Discussion in 'Dogs - Pit bull breeds specific' started by thedogguy, Feb 19, 2005.

  1. thedogguy

    thedogguy New Member

    Long time reader/observer, first time post,

    this techincally isn't directed toward pit bull owners/breeders, or the breed directly...more so, most working dogs in general.....

    I was doing research on a specific bred kind of Doberman....they call it the "Warlock" doberman.It all goes back to a specific dog back in the 60's...so forth and so forth. Basically they are "Over-sized",,,or as I like to say, "Bigger than normal Doberman Pinchers" ranging from 90-120 pounds and much taller than the breed standard. I noticed to on multiple boards that I read regularly(esp this one), there is the same borderline debate going on.There seems to be more Breeders(assumption) on this board, so I thought I would start posting this question first on this board.

    The argument with these "Warlock" Dobermans, was that 1."They dont exist" and of course 2."Sure they do". Infact if you do a google search or Yahoo search on "warlock dobermans" , most of the first search results will look something like "Warlock Dobermans? Doberman FAQ". Most would start off by saying they infact do not exist. While yet others , they DO. upon further investigation, it's just that certain breeders/breeder types dont like to recognize these Hybrid dogs as "Dobermans". Warlock Dobermans for a fact DO exist, one of my best buddies has one. and they are INFACT oversized Dobermans. Of course down the line though they had to have been cross bred with a bigger dog (Dane i believe), but they do exist, and they ARE Dobermans, not Standard ones but ones none the less. SO why do some dispute the Warlock Doberman crossbreed?

    The same thing i've noticed is with the APBT breed. Theres a group that tries to .....reinforce the 'standard' of the breed, and in there own way try to discredit any and everything else. But does the fact that a dog is crossbred for it to serve a purpose make it less of a Doberman/Pit Bull/Rott/etc??

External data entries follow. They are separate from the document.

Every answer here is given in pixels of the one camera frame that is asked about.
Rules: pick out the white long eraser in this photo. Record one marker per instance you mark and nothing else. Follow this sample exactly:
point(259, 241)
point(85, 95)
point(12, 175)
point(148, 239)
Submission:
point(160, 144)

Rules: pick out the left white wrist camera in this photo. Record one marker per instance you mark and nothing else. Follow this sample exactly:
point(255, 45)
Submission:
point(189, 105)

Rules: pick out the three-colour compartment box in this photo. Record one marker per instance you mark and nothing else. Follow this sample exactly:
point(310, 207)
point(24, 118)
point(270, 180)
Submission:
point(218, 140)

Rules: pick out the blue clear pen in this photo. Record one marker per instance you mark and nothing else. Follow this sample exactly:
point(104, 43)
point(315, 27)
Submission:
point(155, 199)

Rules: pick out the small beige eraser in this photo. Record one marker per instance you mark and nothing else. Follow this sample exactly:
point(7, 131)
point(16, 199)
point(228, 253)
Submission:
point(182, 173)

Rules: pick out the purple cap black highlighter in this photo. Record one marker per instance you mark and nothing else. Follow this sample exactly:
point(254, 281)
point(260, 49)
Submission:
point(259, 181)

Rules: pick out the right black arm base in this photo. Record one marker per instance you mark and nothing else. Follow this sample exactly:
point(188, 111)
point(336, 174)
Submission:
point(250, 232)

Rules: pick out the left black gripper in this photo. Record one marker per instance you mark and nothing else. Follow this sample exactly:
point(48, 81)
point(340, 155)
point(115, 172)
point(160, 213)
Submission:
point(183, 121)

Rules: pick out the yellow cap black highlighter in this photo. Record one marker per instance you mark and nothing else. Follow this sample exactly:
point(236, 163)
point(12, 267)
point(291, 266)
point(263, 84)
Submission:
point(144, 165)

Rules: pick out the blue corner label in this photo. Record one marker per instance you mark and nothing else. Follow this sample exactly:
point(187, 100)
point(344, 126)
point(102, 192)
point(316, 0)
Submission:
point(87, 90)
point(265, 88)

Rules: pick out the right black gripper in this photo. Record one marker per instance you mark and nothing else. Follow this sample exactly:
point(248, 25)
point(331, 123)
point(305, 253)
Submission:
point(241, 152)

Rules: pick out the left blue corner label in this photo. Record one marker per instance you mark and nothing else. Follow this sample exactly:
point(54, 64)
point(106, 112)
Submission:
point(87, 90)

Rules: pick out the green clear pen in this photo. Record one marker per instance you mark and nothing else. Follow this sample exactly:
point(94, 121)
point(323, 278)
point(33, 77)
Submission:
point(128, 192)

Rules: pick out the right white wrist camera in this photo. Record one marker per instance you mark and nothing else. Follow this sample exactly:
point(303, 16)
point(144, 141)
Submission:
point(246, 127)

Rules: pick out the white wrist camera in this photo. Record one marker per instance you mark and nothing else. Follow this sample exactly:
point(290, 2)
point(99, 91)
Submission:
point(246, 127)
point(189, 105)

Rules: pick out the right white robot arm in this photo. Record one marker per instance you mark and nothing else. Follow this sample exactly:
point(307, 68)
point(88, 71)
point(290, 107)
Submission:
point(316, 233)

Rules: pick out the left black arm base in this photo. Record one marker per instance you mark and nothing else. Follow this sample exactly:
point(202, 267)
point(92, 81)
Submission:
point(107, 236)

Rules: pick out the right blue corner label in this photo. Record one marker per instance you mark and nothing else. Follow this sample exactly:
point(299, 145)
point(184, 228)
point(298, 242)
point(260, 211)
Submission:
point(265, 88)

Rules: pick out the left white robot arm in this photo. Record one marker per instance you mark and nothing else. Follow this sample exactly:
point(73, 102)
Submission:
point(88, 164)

    Another part of that dispute with the Warlock dobermans is that they aren't good dogs because they are bigger and thus slower and aren't as agile as the Doberman standard....obviously these people havn't played with one. Sure a v10(standard) might be faster than a v8(warlock), but a v8 still smokes a four cylinder(human) anyday.

    I dont know, i guess my question is, why is it that the breeder types try to discredit cross breeds? , I mean obviously the two different types of breeders have different goals, one to preserve the original 'standard', the other to provide a dog to serve the purpose of his/her consumer, wether it be a bigger/larger Doberman/Rott/Pit/and so on.

    What makes the second breeder so bad?

    Dog Man 2005
  2. Shineillusion

    Shineillusion New Member

    Well, first let's start with the Doberman. The breed was developed by one man, who had a definate vision and goal in what he wanted to produce. His vision included a specific type of animal, a specific function, and a specific size. The breed standard was written to preserve the vision of the original developer of the Doberman breed. Those individuals who have undertaken the breeding of Dobermans did so, for the most part, to preserve and produce animals that represent the standard, improve the bloodstock, and perpetuate the ideal Doberman.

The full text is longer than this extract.